I rose early the next morning determined
to take Finn and Yoshi for a walk.
“Are you sure you want to do that?”
my husband said, sipping his coffee at the breakfast bar.
Undaunted, I set out. What I soon learned is that, although it’s
relatively easy to walk one dog on a leash, it is less easy to walk two. Especially two that have a combined weight of
well over one hundred pounds. Dogs in a
pack constantly jostle for dominance, trying to be the lead dog. Added to the fact that I was walking both on
retractable leashes that were quickly entangled, I soon found myself being
dragged along the sidewalk like a musher racing across the frozen tundra of the
Alaskan Iditarod.
This would have been enough to
discourage any sane person, but I was determined to go on. I had a point to prove. I wasn’t the same old Shrinking Violet I had
once been; I now ate oatmeal and miso soup for breakfast, stayed away from
saturated fats and dairy, and meditated twice a day. I could handle walking two dogs along a city
street.
It was in the second block that the
real trouble began.
By now my pulse had begun to pound
ominously in my ears. My breathing was
ragged and strained. We scooted past a
row of neat bungalows set back slightly from the sidewalk. The middle house had a neatly manicured lawn,
with baskets of flowers and ferns set out strategically around the base of a
large oak tree. Various whirligigs spun
in the breeze, and a ring of colorful garden gnomes peeked roguishly from
between the baskets of ferns and flowers.
It was the kind of yard that announces, “No Dogs Allowed” by its very neatness.
Finn, who had apparently never seen
a garden gnome, decided he didn’t like the looks of these strange creatures,
and lunged suddenly to the right, bellowing and knocking over baskets and whirligigs
with his tail. Yoshi sprang to the
left. I found myself being dragged,
spread-eagled, toward the massive oak and began to shout, “No, no.” Finn, panicked at the tone of my voice, began
now to run in circles, catching two of the larger ferns in his leash which he
dragged behind him like a conveyer belt.
“It’s okay, puppy, it’s okay,” I
shrilled, trying to calm him down. He
continued to run in circles, wrapping the retractable leash around his legs
until, finally, tied up like a rodeo calf, he lurched to a stop, and fell over.

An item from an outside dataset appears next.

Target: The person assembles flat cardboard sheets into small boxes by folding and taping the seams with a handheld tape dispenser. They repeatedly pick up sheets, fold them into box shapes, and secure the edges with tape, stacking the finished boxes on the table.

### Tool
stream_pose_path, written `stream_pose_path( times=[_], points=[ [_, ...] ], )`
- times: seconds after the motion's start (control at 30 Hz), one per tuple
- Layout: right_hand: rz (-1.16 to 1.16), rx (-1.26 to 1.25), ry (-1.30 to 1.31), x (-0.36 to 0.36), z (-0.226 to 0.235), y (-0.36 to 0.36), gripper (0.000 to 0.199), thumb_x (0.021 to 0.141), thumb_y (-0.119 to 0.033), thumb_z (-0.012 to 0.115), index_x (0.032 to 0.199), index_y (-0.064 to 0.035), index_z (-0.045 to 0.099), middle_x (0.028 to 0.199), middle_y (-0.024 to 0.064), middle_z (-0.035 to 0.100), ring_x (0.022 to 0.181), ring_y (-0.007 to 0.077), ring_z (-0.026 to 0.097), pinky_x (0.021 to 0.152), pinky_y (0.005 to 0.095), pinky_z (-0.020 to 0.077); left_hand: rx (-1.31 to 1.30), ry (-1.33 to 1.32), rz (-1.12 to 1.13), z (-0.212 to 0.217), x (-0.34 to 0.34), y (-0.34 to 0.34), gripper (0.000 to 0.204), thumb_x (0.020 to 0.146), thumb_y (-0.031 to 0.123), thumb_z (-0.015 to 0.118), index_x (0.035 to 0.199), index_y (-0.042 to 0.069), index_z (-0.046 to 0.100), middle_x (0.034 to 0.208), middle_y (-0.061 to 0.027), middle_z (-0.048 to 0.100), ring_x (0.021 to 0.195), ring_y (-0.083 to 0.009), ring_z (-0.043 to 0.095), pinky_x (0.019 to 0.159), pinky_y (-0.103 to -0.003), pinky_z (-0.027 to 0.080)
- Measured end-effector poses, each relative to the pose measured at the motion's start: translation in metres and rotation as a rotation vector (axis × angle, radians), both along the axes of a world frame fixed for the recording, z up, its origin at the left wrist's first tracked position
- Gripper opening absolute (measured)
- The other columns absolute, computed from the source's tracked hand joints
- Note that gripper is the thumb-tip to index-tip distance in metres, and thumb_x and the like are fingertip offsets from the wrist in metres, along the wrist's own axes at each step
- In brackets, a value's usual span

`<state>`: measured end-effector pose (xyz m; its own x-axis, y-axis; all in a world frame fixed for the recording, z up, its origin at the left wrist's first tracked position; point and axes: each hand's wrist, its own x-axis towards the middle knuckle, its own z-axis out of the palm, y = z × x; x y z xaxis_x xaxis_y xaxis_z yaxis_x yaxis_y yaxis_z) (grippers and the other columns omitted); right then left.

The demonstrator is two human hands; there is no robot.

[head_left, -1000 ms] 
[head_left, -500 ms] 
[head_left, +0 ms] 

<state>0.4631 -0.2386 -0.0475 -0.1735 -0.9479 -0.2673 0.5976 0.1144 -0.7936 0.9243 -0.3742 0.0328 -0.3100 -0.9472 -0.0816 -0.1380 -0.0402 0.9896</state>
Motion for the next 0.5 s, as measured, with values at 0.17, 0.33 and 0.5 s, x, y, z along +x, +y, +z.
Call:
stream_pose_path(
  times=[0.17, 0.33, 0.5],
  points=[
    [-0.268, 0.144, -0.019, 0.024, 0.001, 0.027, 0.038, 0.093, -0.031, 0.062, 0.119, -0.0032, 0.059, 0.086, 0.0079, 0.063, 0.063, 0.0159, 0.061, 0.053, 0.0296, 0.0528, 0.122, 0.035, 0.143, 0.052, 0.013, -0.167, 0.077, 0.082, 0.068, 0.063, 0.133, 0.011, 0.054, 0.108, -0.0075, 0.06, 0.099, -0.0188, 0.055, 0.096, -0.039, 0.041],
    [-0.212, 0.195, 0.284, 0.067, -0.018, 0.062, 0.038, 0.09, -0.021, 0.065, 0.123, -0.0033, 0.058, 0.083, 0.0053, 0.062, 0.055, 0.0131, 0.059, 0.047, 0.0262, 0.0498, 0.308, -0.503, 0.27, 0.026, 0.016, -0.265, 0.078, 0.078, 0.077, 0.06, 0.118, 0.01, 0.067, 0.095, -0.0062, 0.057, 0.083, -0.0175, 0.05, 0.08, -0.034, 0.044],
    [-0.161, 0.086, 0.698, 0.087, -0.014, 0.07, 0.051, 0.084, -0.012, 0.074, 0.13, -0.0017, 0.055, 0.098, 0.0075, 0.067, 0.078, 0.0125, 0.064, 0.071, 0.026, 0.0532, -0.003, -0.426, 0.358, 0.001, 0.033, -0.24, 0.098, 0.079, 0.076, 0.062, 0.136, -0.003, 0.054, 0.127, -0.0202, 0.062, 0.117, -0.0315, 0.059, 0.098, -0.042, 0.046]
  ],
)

Taking advantage of his immobility, I glanced
over my shoulder to check on Yoshi.
He was taking a huge, steaming shit
in front of a basket of fake petunias.
It was at this moment that I
realized my left arm was numb and one eye was fluttering like a bad circuit. It occurred to me that I might be in the
throes of a medical emergency. I
imagined the couple who owned the house returning in the evening to the
wreckage of their carefully-tended yard.
I imagined garden gnomes and ferns and whirligigs scattered in disarray,
two dogs hog-tied and squealing, and a middle-aged woman, dead of an apparent
heart attack, face down on the lawn.
I fell on my knees, hard, at the
base of the tree, and began hurriedly to set up the fallen gnomes and fern
baskets. Then I gathered Yoshi’s warm
excrement in a plastic baggie, untied Finn, and turned and limped quickly for
home.
I imagined the couple returning
home to find that their garden gnomes had been vandalized, checking their
surveillance tape, and uploading it to YouTube, where it would become an
instant Internet sensation. I imagined
my children’s friends calling.
“Dude, isn’t that your mother?”
My husband was still sitting at the
breakfast bar when I limped in.
“That was quick,” he said. “Did you have a nice walk?”
I said nothing, handing him the
leashes, and turning, hobbled toward the bedroom to take a nice long nap.